SORUMLULUK TÜRK HÜKÜMETİNDE

Muhsin Osman, çağrının ardından sorumluluğun artık Türk hükümetinde olduğunu belirterek, barış ve demokratikleşme yönünde atılacak adımların, sadece Kürt meselesini çözmekle kalmayıp Türkiye’yi de ileri taşıyacağını vurguladı. Osman, sürecin doğru yönetilmesinin tarihi bir kazanım olacağının altını çizerek, “Türkiye artık Kürt sorunun terör söylemiyle geçiştiremez.
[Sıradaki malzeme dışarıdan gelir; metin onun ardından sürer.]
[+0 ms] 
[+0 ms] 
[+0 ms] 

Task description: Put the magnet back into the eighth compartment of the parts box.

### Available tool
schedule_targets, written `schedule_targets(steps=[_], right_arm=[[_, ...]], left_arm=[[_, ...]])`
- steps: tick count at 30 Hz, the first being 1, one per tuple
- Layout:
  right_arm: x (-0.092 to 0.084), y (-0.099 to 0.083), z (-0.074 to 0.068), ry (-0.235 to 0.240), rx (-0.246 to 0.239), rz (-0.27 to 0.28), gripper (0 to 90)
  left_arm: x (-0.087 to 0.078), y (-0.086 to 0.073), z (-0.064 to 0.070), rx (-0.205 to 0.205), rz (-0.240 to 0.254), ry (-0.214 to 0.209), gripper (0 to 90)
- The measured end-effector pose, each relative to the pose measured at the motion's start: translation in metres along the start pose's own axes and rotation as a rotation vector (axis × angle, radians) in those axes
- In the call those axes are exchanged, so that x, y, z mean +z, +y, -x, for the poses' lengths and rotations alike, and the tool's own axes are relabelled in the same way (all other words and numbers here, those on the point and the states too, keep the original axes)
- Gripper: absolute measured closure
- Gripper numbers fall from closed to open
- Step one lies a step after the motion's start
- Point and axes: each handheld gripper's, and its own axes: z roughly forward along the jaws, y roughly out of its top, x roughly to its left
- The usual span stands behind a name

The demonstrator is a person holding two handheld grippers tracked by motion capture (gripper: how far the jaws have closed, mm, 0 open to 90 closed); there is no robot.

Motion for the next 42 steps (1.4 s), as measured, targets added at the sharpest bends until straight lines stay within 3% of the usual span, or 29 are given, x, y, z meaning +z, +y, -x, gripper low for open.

Bu çağrıyla birlikte o argümanlar geçerliliğini yitirmiştir. Artık Kürt halkı düşmanlarının propagandasına mahkum değil. Sayın Öcalan’ın çağrısı, Kürt halkının iradesinin ve siyasal olgunluğunun bir göstergesidir. Bu çağrıya kulak verilmelidir, cevap sırası Türkiye’dedir” dedi.

TARİHİ BİR DÖNÜM NOKTASIDIR

Muhsin Osman, Kürt halkının barışçıl çözüm yönündeki iradesine dikkat çekerek, sivil toplumun, siyasi çevrelerin ve uluslararası toplumun da bu süreci desteklemesi gerektiğini söyledi. “Sayın Öcalan’ın çağrısı, tarihi bir dönüm noktasıdır” diyen Osman, bu çağrıya karşılık verilmesinin önemini vurguladı.

ULUSAL BİRLİK RUHUNU CANLANDIRDI

Kürt halkı için tarihsel fırsatların kapısını aralayan yeni sürecin, ‘Demokratik Toplum ve Barış’ çağrısıyla daha da netlik kazandığını kaydeden Osman, şunları ifade etti: “Bu çağrı yalnızca silahsızlanma ya da çatışmasızlık mesajı taşımamakta, aynı zamanda dört parça Kürdistan’da ulusal birlik ruhunu canlandıran bir stratejik yönlendirme niteliği taşımaktadır. Asıl önemli olan, Kürtlerin kendi haklarını, ulusal bir birlik ruhuyla savunmalarıdır. Bu çağrı da bunun temelini oluşturuyor.”

KÜRTLER SÜRECE AKTİF KATILMALI

Muhsin Osman, bu çağrıyla birlikte sadece Türkiye sınırları içinde değil, Kürdistan’ın tüm parçalarındaki ve Avrupa’daki Kürtlerin proaktif ve stratejik bir duruş sergilemesi gerektiğini belirterek, şöyle konuştu: “Sayın Öcalan bu çağrıyı yaparken dört parça Kürdistan’ı ve Avrupa’daki Kürtleri dahil eden bir yaklaşım benimsedi. Bu da çağrının sadece bir taktik değil, uzun vadeli bir strateji olduğunu gösteriyor. Bu bağlamda Kürtlerin, bu süreci sadece siyasal değil, ekonomik, kültürel ve diplomatik yönleriyle de sahiplenmesi lazım.”

MERKEZİ DEVLET MODELLERİNİN ÇÖZÜMSÜZLÜĞÜ

QSD ile Şam’daki geçici yönetim arasında imzalanan Mutabakat Zaptı’nın çok önemli ve olumlu bir gelişme olduğunu belirten Osman, şunları ekledi: “Bu anlaşma, Kürtlerin taleplerinin dünya tarafından kabul gördüğünü ve çatışmasızlık sürecinin siyasi görüşmeler için de hayati önem taşıdığını gösteriyor. Yeni ticaret koridoru Rojava ve Başûr güzergahında geçecek. Bu da bölgede çatışma yerine istikrar ve barışa ihtiyaç duyuyor. Kürtler, bu dönemi bir fırsat olarak değerlendirebilir. Artık dünyada merkezi güç olmayan devlet modelleri daha çok tercih ediliyor ve bu Kürtler için Ortadoğu’da önemli bir fırsat sunuyor.”